Correlation of the interfacial properties and mechanical performance of hard-soft composites: A molecular dynamics perspective

Abstract

Hard-soft composites combine the high strength of the hard phase with the flexibility and processability of the soft phase, showcasing significant application potential. Current researches on the mechanical performance of these materials primarily focuses on macro- and mesostructural influences, leaving the micro-level effects of interface properties unclear. In this work, ceramics (Al₂O₃ and Si₃N₄) were selected as the hard phase, while polymers (epoxy resin (ER), polymethyl methacrylate (PMMA), and polyethylene (PE)) served as the soft phase, resulting in a series of composites with varying interface properties.
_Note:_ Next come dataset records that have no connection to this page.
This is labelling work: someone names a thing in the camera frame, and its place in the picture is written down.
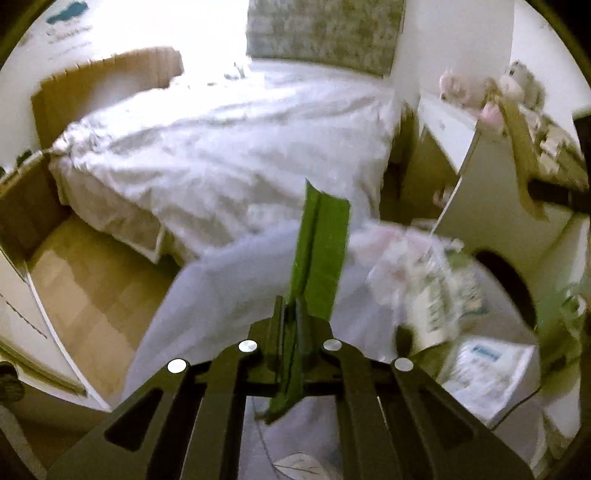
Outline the green milk carton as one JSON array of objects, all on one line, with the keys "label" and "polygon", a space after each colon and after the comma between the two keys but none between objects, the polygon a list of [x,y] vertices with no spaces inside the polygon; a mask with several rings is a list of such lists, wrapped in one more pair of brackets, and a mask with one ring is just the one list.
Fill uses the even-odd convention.
[{"label": "green milk carton", "polygon": [[412,355],[454,341],[488,312],[476,260],[454,250],[429,251],[411,276],[406,310]]}]

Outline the green wrapper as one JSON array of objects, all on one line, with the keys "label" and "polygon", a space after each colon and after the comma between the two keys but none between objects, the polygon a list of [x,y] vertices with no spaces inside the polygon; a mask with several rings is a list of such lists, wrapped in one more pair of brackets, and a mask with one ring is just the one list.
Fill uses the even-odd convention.
[{"label": "green wrapper", "polygon": [[280,388],[262,416],[266,424],[286,416],[304,398],[304,367],[310,364],[310,353],[304,347],[301,320],[331,320],[346,259],[349,210],[348,200],[319,191],[310,182],[305,184],[304,213],[287,293]]}]

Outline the black round trash bin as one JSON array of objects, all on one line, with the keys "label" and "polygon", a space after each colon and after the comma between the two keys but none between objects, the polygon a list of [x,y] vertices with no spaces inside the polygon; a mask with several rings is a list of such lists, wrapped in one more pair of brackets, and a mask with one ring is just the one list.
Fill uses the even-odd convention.
[{"label": "black round trash bin", "polygon": [[474,257],[499,281],[525,324],[535,330],[537,312],[530,291],[520,273],[503,256],[491,250],[478,250]]}]

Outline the white cabinet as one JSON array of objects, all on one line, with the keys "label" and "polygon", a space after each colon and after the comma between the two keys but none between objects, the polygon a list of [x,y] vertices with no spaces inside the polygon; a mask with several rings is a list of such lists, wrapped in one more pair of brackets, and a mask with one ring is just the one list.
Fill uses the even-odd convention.
[{"label": "white cabinet", "polygon": [[578,283],[585,273],[588,221],[546,206],[536,220],[522,207],[509,140],[478,126],[467,111],[424,92],[419,140],[401,199],[433,232],[473,252],[503,256],[535,297]]}]

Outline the white printed plastic bag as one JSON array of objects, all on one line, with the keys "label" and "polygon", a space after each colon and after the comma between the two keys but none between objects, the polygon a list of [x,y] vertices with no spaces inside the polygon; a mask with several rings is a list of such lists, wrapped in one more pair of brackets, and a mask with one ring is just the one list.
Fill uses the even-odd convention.
[{"label": "white printed plastic bag", "polygon": [[463,336],[453,346],[437,381],[472,415],[491,426],[509,405],[534,353],[531,344]]}]

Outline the grey plush toy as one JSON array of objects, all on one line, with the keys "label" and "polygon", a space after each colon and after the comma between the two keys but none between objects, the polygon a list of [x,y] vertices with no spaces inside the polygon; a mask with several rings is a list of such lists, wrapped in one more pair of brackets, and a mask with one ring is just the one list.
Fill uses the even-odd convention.
[{"label": "grey plush toy", "polygon": [[520,61],[511,63],[499,79],[502,94],[528,109],[541,110],[545,89],[528,67]]}]

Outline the pink plush toy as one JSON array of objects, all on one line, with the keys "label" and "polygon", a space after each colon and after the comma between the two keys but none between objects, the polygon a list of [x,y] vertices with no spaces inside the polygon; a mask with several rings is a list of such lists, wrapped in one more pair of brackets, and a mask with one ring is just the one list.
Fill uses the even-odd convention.
[{"label": "pink plush toy", "polygon": [[501,91],[493,78],[479,80],[448,69],[439,79],[439,89],[443,101],[467,110],[484,128],[504,131],[505,121],[498,105]]}]

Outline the grey floral table cloth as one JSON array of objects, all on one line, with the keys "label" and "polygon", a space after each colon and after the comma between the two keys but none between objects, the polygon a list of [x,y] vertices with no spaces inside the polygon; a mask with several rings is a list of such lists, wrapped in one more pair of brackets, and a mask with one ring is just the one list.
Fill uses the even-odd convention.
[{"label": "grey floral table cloth", "polygon": [[[165,363],[214,359],[245,339],[249,326],[273,313],[273,301],[290,287],[298,227],[288,222],[242,239],[186,265],[158,308],[129,368],[131,393]],[[459,251],[449,240],[393,224],[368,222],[353,233],[332,311],[332,330],[366,356],[396,358],[394,331],[407,320],[407,298],[416,264],[431,250]],[[476,317],[456,340],[413,356],[436,380],[463,336],[531,344],[534,358],[509,405],[489,427],[531,466],[544,449],[559,456],[581,424],[576,368],[542,377],[532,332],[501,284],[476,262],[488,312]],[[342,475],[337,413],[332,398],[308,398],[280,421],[266,425],[262,398],[246,403],[242,479],[338,479]]]}]

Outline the white wardrobe door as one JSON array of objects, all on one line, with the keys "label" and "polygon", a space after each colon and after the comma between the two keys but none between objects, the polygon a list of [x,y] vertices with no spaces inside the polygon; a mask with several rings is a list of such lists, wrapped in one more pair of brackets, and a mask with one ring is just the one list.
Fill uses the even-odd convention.
[{"label": "white wardrobe door", "polygon": [[16,362],[26,385],[59,400],[107,412],[109,405],[91,387],[66,352],[32,285],[1,256],[1,357]]}]

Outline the floral roman window blind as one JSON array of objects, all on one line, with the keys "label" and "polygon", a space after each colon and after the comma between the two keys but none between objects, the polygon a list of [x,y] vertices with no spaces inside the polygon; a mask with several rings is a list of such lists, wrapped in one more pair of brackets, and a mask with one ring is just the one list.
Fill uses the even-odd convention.
[{"label": "floral roman window blind", "polygon": [[391,73],[406,3],[391,0],[249,2],[246,55]]}]

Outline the wooden bedside table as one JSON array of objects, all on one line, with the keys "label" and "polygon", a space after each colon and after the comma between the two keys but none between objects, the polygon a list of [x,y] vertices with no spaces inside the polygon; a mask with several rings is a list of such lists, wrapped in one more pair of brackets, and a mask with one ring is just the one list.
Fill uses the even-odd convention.
[{"label": "wooden bedside table", "polygon": [[59,200],[49,160],[35,152],[1,180],[1,245],[25,260],[71,213]]}]

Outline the bed with white duvet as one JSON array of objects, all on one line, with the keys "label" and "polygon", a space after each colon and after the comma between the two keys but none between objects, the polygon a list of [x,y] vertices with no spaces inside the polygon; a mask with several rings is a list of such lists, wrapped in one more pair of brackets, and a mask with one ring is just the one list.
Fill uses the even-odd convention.
[{"label": "bed with white duvet", "polygon": [[92,228],[182,264],[300,220],[308,186],[376,217],[401,115],[390,82],[345,70],[180,76],[70,123],[49,169]]}]

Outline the brown padded headboard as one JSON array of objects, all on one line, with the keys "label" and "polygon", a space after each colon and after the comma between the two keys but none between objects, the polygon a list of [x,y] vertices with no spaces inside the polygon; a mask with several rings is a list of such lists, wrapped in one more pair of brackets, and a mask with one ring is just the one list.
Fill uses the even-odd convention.
[{"label": "brown padded headboard", "polygon": [[150,47],[78,63],[40,82],[31,105],[40,147],[49,148],[66,127],[136,93],[166,88],[183,73],[172,47]]}]

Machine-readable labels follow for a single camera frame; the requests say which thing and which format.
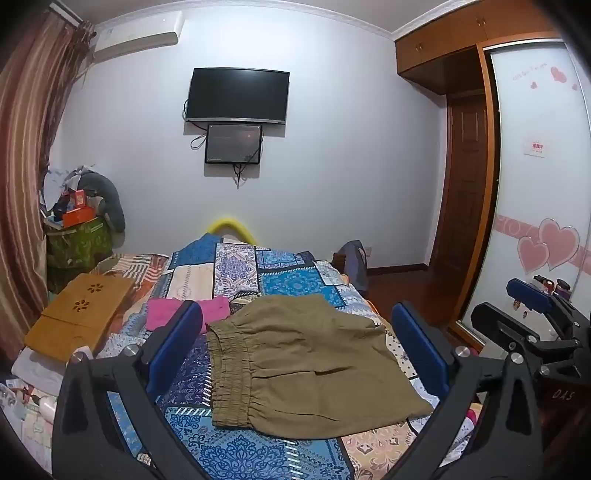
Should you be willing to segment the wooden sliding wardrobe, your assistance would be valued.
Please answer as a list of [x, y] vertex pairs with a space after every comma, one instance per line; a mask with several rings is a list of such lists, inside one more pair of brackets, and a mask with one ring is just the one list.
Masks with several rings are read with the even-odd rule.
[[398, 73], [447, 101], [482, 92], [487, 169], [480, 225], [450, 325], [473, 333], [491, 302], [540, 338], [543, 315], [510, 298], [513, 278], [562, 281], [590, 309], [590, 78], [534, 1], [447, 1], [394, 33]]

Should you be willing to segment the patchwork blue bedspread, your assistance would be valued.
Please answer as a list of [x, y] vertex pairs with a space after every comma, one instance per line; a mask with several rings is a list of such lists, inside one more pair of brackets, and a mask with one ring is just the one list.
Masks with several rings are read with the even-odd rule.
[[381, 479], [441, 400], [399, 332], [308, 252], [206, 234], [97, 272], [133, 281], [105, 357], [144, 344], [183, 302], [201, 309], [155, 403], [208, 478]]

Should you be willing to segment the brown wooden door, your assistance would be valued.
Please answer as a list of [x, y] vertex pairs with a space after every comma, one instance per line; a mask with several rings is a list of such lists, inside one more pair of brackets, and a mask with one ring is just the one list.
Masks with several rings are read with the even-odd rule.
[[485, 192], [487, 109], [482, 92], [448, 99], [446, 176], [433, 260], [436, 271], [463, 278], [471, 262]]

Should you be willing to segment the wooden lap table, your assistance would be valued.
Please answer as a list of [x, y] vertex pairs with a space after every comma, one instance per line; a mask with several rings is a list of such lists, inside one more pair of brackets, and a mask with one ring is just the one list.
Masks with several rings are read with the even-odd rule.
[[131, 278], [78, 275], [42, 311], [25, 346], [60, 362], [80, 347], [94, 353], [132, 287]]

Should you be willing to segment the white air conditioner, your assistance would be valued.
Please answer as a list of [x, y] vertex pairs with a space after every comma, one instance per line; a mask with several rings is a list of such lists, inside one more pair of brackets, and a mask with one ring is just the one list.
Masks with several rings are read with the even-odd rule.
[[127, 54], [176, 45], [183, 25], [183, 12], [175, 11], [136, 18], [104, 29], [98, 34], [93, 59], [100, 63]]

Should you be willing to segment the green storage bag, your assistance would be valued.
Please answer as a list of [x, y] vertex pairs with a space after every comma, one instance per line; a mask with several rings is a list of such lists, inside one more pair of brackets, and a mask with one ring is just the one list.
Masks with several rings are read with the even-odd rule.
[[112, 255], [110, 229], [100, 217], [69, 229], [47, 232], [46, 240], [47, 284], [54, 294]]

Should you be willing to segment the orange red box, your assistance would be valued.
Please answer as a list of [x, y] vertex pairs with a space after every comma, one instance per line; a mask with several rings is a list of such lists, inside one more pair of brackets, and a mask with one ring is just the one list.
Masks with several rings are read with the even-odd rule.
[[88, 204], [84, 190], [72, 191], [70, 199], [73, 201], [72, 208], [62, 214], [64, 228], [72, 228], [93, 220], [96, 217], [95, 210]]

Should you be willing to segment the striped brown curtain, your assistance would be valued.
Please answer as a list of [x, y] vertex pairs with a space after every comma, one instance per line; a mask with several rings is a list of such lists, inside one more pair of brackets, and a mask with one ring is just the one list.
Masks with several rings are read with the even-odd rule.
[[1, 72], [1, 352], [15, 359], [45, 308], [40, 192], [93, 27], [39, 15]]

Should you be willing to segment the olive green pants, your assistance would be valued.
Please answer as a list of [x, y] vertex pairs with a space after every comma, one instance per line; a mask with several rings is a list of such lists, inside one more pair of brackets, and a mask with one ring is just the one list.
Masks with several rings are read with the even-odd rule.
[[381, 321], [320, 294], [264, 296], [208, 325], [212, 423], [283, 439], [329, 439], [425, 417]]

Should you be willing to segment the small black wall monitor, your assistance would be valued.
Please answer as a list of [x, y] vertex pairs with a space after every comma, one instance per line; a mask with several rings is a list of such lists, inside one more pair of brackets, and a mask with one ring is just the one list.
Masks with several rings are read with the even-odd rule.
[[259, 164], [263, 127], [250, 124], [209, 124], [204, 161], [207, 164]]

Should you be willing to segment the yellow curved bed footboard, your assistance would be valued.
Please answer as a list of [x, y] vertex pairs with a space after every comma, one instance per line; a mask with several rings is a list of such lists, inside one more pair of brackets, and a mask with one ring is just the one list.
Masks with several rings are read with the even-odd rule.
[[211, 223], [206, 229], [208, 234], [221, 236], [223, 232], [232, 232], [233, 236], [243, 243], [256, 245], [256, 238], [252, 235], [242, 222], [235, 218], [219, 218]]

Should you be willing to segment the blue grey backpack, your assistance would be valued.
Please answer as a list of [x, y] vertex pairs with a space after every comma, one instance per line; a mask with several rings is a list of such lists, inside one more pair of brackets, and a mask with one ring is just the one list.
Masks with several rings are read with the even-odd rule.
[[349, 282], [366, 296], [369, 291], [367, 252], [360, 240], [346, 243], [334, 255], [335, 265], [342, 274], [349, 277]]

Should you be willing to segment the large black wall television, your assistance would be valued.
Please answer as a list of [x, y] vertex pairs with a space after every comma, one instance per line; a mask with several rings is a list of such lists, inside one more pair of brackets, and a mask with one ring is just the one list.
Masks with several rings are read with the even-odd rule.
[[185, 118], [192, 122], [287, 121], [290, 73], [233, 67], [195, 68]]

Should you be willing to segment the pink folded garment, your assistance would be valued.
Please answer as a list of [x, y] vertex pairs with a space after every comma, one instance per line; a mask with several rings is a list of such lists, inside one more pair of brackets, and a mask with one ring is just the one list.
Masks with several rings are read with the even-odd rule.
[[194, 331], [198, 329], [199, 334], [204, 335], [208, 325], [230, 316], [229, 300], [223, 296], [196, 301], [176, 298], [151, 299], [147, 302], [145, 328], [153, 332], [183, 316], [189, 318]]
Molecular dynamics simulations were employed to investigate the mechanisms by which interface properties affect mechanical performance. The results indicate that the presence of polymer coatings significantly enhances mechanical performance, particularly during compression. Among all combinations, the Al₂O₃-PMMA system exhibited the best performance, attributed to the strong electrostatic attraction between the two phases, which enables the ceramic phase to withstand greater stress during tensile or compressive loading. Additionally, when the ceramic phase undergoes bending, significant van der Waals repulsive forces develop, preventing further bending and improving damage tolerance. The results enhance the understanding of the micro-mechanisms through which interface properties affect mechanical performance, facilitating the design of promising hard-soft composite materials.